Only those lines in the data below from the line containing "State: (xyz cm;" through the line containing "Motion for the", both included, should be restated word for word.

━━ Raw data ━━

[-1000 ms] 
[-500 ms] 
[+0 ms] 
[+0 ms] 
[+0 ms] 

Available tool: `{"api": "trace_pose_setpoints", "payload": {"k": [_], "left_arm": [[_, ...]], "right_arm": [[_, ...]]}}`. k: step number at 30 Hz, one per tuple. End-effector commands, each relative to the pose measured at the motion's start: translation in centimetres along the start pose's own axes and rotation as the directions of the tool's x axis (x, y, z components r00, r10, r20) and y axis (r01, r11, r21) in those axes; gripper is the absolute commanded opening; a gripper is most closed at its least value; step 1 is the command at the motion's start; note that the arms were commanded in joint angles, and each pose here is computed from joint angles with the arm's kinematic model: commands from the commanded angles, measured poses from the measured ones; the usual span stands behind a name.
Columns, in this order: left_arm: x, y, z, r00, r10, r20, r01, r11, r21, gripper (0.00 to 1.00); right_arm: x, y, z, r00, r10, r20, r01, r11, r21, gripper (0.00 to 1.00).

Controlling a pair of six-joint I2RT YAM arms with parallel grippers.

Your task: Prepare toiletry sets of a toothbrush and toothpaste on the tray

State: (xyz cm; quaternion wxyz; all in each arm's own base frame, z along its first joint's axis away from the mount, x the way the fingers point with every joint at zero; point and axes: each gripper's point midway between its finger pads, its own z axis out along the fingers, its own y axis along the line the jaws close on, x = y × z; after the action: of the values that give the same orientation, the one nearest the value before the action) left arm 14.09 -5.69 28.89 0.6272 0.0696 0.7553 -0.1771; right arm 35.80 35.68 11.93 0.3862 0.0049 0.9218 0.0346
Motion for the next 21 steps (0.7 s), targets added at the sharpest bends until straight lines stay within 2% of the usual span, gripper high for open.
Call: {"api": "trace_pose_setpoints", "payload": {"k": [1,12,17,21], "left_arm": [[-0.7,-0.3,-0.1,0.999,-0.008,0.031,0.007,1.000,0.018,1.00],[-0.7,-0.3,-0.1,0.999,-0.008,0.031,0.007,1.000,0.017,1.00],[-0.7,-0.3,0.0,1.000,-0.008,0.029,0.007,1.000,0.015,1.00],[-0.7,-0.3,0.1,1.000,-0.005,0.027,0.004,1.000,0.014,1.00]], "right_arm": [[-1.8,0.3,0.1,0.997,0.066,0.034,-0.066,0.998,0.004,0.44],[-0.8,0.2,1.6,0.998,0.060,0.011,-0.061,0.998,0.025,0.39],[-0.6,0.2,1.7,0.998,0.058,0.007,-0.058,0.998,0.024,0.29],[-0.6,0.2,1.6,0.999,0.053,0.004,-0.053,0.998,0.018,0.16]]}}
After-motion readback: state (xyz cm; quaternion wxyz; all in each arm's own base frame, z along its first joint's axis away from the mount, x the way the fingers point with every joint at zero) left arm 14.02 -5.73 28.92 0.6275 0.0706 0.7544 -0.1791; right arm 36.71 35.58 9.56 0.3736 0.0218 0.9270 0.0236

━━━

Solution for this task
State: (xyz cm; quaternion wxyz; all in each arm's own base frame, z along its first joint's axis away from the mount, x the way the fingers point with every joint at zero; point and axes: each gripper's point midway between its finger pads, its own z axis out along the fingers, its own y axis along the line the jaws close on, x = y × z; after the action: of the values that give the same orientation, the one nearest the value before the action) left arm 14.09 -5.69 28.89 0.6272 0.0696 0.7553 -0.1771; right arm 35.80 35.68 11.93 0.3862 0.0049 0.9218 0.0346
Motion for the next 21 steps (0.7 s), targets added at the sharpest bends until straight lines stay within 2% of the usual span, gripper high for open.

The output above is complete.